Dominique de Villepin et l'élection des tempéraments
L’opinion publique a beaucoup évolué ces dernières années. Elle ne lit plus l’avenir dans les programmes mais dans les tempéraments des candidats. Le statut du programme est donc totalement modifié.
Trois évolutions majeures ont marqué l’opinion publique ces dernières années.
Tout d’abord, l’émergence d’un besoin de pragmatisme. Il aura fallu deux décennies pour que les Français acceptent de voir la France telle qu’elle est, en crise, avec ses faiblesses et ses atouts, ses difficultés et ses richesses.
Dans un premier temps, ce pragmatisme s’est traduit en négatif par le refus des idéologies de toute nature et de tout bord. Les partis politiques et, d’une manière générale les institutions, ont fait les frais de cette désaffectation.
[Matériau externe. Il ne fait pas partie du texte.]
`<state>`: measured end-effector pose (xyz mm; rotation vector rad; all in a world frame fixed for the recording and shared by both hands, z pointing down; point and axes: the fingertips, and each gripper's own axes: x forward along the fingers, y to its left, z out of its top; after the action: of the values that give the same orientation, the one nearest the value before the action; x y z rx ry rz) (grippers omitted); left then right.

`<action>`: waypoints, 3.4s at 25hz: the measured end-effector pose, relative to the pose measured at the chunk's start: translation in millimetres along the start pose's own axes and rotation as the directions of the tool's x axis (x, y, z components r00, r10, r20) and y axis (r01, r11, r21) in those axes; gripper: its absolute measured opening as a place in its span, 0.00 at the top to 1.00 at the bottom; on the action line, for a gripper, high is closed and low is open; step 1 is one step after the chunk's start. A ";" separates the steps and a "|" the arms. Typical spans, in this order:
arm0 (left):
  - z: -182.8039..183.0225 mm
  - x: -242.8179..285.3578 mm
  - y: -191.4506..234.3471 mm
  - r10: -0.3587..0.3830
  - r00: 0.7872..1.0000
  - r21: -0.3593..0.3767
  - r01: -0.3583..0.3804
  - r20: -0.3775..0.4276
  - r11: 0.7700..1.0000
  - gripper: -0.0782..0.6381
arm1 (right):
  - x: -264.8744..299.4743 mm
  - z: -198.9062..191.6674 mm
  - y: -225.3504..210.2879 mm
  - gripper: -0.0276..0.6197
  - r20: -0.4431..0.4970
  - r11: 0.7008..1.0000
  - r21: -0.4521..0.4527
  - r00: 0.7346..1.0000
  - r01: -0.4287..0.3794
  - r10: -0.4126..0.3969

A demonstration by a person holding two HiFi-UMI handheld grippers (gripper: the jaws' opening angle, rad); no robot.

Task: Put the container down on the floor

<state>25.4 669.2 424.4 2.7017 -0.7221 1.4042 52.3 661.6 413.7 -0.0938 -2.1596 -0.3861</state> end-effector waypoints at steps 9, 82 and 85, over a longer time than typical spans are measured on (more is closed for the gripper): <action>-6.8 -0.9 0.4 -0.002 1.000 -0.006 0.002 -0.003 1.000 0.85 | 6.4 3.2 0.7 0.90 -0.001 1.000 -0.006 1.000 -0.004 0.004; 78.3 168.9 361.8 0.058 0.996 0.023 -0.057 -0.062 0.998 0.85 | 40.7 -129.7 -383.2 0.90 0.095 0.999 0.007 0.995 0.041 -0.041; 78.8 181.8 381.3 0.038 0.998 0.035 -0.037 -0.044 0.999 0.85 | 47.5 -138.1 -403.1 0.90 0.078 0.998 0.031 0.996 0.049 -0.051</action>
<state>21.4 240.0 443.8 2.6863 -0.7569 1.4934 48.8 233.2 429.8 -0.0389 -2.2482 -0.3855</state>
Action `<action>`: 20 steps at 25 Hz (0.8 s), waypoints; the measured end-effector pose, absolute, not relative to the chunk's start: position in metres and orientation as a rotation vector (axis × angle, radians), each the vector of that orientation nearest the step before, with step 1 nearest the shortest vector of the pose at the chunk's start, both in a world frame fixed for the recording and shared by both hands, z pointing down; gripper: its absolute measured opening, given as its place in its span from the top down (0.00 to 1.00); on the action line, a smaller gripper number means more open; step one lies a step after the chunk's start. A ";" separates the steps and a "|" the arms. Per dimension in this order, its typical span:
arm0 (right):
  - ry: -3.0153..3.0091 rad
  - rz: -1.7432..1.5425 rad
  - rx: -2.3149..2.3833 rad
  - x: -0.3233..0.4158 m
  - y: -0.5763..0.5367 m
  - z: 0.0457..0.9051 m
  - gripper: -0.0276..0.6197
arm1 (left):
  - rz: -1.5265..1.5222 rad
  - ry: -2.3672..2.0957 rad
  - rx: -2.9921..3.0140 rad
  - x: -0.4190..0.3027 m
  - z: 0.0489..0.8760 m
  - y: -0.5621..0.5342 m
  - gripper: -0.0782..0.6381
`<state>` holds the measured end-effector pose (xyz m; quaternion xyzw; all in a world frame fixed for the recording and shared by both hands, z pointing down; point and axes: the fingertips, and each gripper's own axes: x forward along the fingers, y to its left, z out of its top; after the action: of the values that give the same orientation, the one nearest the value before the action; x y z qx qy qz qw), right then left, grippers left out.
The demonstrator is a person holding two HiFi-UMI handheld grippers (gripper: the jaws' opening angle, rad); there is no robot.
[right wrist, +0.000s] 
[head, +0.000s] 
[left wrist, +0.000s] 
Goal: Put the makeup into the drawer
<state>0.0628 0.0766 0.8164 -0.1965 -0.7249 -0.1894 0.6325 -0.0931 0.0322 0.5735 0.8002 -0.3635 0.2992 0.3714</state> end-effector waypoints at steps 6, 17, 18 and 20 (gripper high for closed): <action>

Deuxième évolution, la disparition des « nouveaux gourous ». L’opinion publique n’a plus de directeurs de consciences, véritables maîtres à penser susceptibles d’incarner les valeurs fortes de la société à un moment donné. Chacun se fait son idée et assume cette « solitude de choix » devenue une forme de reconnaissance de maturité et de liberté.
Troisième évolution de fond, l’émergence d’une « France modérée ». Une France qui n’escompte pas de miracle mais souhaite une gestion efficace, qui se défie du socialisme mais n’entend pas renoncer à sa protection sociale, qui espère toujours mais ne rêve plus. En conséquence, plus que jamais, c’est affaire de style, de tempérament, de façon d’être des hommes politiques en présence.
Un ancien Président de la République insistait en indiquant : « le style n’est pas une apparence. C’est l’apparition en surface de la nature profonde des êtes et des choses ».
Dans ce contexte, la présidentielle 2012 n'a pas encore débuté. Il faut attendre l'accélération des évènements, celle des attaques, celle des comparaisons pour que l'opinion puisse se faire plus facilement une idée sur le tempérament des candidats davantage que sur la faisabilité d’une mesure perdue dans la liste d’un programme de priorités.
Les distorsions seront alors fortes et implacables. Eva Jolyu est la première victime de cette logique. Son score ne traduit pas l'influence des Verts mais un divorce entre l'opinion et le style de la candidate.
C’est une étape supplémentaire dans l’évolution connue par la vie publique française vers une logique à l’anglo-saxonne.
Même si cette évolution n’est pas exempte de graves dangers, elle est désormais bel et bien là.
C'est tout l'enjeu de la démarche de Dominique de Villepin : être sur la ligne de départ quand les Français vont tester les nerfs des candidats, leurs ressorts profonds et, dans la réactivité imposée, leur véritable naturel.
C'est ce que montre d'ailleurs l'actuelle primaire américaine de façon caricaturale. Dans le feu de l'action, l'opinion élimine. Et il s'agit de traverser ce parcours du combattant en révélant la réalité de son tempérament : Bachmann, Perry, Cain et Gingrich viennent de passer sur la touche parce que leurs réactions ont déçu, choqué, inquiété.
En France, ce parcours de la sélection n'a pas encore débuté. Les actuelles intentions de votes relèvent donc davantage de la simple cotation de départ que de l'estimation de l'arrivée. Plus le cap de la crise sera le cap imposé pour tous, plus cette sélection sera implacable.
Ainsi, 2012 sera d'abord l'élection des tempéraments. Mais, avec beaucoup de réalisme, l'opinion considère que cette élection là n'a pas encore débuté. Dès les premiers chocs, les évolutions s'accélèreront et s'amplifieront.